Man holding a big antique key in his hand. Very short depth-of-field.

To steal a question from Chris Shinkle’s session at LKNA ’14, how many of us today would have discovered penicillin in our fast-paced, no-time-to-spare, unsafe to fail world?

Penicillin was discovered by Alexander Fleming in 1928 by accident when he returned from holiday and found a messy hospital lab waiting for him. Upon inspection of some petri dishes containing Staphylococcus aureus, he found that they had been infiltrated by  a previously identified mold named Penicillium notatum. Upon closer inspection, he found that this mold had halted the growth of the Staph bacteria. 

“When I woke up just after dawn on September 28, 1928, I certainly didn’t plan to revolutionize all medicine by discovering the world’s first antibiotic, or bacteria killer. But I guess that was exactly what I did.”

Dr. Alexander Fleming

Penicillin was a radical innovation. It needed an uncontrolled environment to have a chance to be born. When the “mistake” was noticed, it wasn’t discarded immediately. It was observed for its potential value before being eradicated.

Penicillin is a molecule produced by the mold it is named after. It’s use as a medicine is an exaptation of that molecule. An exaptation occurs when a function (the creation of the molecule) happens for one purpose but was used for another (antibacterial agent). In a very controlled environment, the Penicillium notatum would never have been allowed to emerge and thus, one of our most important medicines might never have been discovered.

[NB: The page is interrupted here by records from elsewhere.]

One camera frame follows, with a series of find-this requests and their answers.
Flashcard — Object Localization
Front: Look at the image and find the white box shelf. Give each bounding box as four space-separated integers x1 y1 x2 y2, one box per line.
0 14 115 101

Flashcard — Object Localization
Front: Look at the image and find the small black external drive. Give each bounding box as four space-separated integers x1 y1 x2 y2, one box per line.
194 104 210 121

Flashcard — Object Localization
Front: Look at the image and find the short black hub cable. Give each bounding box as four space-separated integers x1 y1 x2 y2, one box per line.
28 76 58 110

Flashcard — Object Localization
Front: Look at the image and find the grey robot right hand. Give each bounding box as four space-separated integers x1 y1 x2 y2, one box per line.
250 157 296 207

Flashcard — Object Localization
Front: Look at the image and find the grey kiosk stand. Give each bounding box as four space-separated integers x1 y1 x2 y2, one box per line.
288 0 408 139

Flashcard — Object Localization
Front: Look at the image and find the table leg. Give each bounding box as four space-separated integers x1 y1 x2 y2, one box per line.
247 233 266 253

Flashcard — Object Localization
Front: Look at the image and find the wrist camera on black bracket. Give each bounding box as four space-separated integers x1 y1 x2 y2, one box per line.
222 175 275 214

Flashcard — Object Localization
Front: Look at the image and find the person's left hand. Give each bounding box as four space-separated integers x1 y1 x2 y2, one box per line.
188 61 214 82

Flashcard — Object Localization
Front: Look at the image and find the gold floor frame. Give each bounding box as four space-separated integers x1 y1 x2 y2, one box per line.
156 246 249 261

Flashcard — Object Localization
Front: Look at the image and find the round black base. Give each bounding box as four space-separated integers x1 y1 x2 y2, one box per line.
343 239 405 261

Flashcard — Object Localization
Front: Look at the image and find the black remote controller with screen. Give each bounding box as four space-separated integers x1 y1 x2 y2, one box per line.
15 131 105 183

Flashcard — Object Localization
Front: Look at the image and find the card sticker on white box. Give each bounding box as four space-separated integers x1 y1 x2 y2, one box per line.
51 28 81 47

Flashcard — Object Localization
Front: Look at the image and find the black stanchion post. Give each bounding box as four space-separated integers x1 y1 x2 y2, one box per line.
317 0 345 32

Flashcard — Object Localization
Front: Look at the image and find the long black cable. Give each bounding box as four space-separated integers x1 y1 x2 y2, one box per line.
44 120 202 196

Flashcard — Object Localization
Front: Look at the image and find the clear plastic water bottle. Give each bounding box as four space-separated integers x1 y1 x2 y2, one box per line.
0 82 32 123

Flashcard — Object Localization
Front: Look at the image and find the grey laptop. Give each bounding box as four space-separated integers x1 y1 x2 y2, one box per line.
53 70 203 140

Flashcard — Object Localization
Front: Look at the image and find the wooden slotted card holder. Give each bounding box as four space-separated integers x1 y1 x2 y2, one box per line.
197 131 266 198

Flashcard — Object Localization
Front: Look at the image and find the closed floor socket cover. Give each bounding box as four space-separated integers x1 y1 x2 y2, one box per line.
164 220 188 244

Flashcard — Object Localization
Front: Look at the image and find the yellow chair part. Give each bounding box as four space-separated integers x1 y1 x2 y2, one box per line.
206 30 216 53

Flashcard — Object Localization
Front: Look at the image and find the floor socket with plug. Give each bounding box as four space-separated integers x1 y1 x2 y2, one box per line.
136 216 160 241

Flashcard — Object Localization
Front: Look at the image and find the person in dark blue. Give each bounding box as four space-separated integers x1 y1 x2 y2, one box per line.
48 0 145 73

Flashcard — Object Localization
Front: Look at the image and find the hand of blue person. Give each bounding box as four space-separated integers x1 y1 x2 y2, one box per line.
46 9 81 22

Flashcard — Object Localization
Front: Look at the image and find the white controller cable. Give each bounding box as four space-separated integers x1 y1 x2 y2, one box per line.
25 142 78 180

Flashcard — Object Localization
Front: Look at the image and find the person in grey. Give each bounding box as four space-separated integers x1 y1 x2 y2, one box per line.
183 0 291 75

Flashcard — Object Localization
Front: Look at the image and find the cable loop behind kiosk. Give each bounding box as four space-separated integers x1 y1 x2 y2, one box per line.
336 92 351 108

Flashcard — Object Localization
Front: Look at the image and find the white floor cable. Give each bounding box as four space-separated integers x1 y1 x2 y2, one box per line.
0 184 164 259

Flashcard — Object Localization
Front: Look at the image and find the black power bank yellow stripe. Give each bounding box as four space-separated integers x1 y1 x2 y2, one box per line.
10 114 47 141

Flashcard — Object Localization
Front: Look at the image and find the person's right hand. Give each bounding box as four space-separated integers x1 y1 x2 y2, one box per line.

In organizations today, we risk a lack of innovation by an over-controlled environment with little room for unexpected results. Our drive to efficiency can unintentionally lead to the lack of the opportunity for innovation to emerge by removing variation from the environment.  When there isn’t any variation allowed in an environment you get exactly what you expect. Innovation doesn’t occur in the simple domain.

Instead of being efficient, David Snowden suggests we should strive to be effective instead. Effectiveness is:

The degree to which objectives are achieved and the extent to which targeted problems are solved. In contrast to efficiency, effectiveness is determined without reference to costs and, whereas efficiency means “doing the thing right,” effectiveness means “doing the right thing.”

Are you finding yourself wondering when it is ok to be efficient? It is ok to strive for efficiency if you are not looking for innovation. Efficiency is not inherently bad in all situations. However, every choice has consequences. If you do need to innovate, you need to allow yourself a little inefficiency to foster the conditions needed for innovation.

Thanks to Chris Shinkle and David Snowden for the thoughts and information that led to this blog post.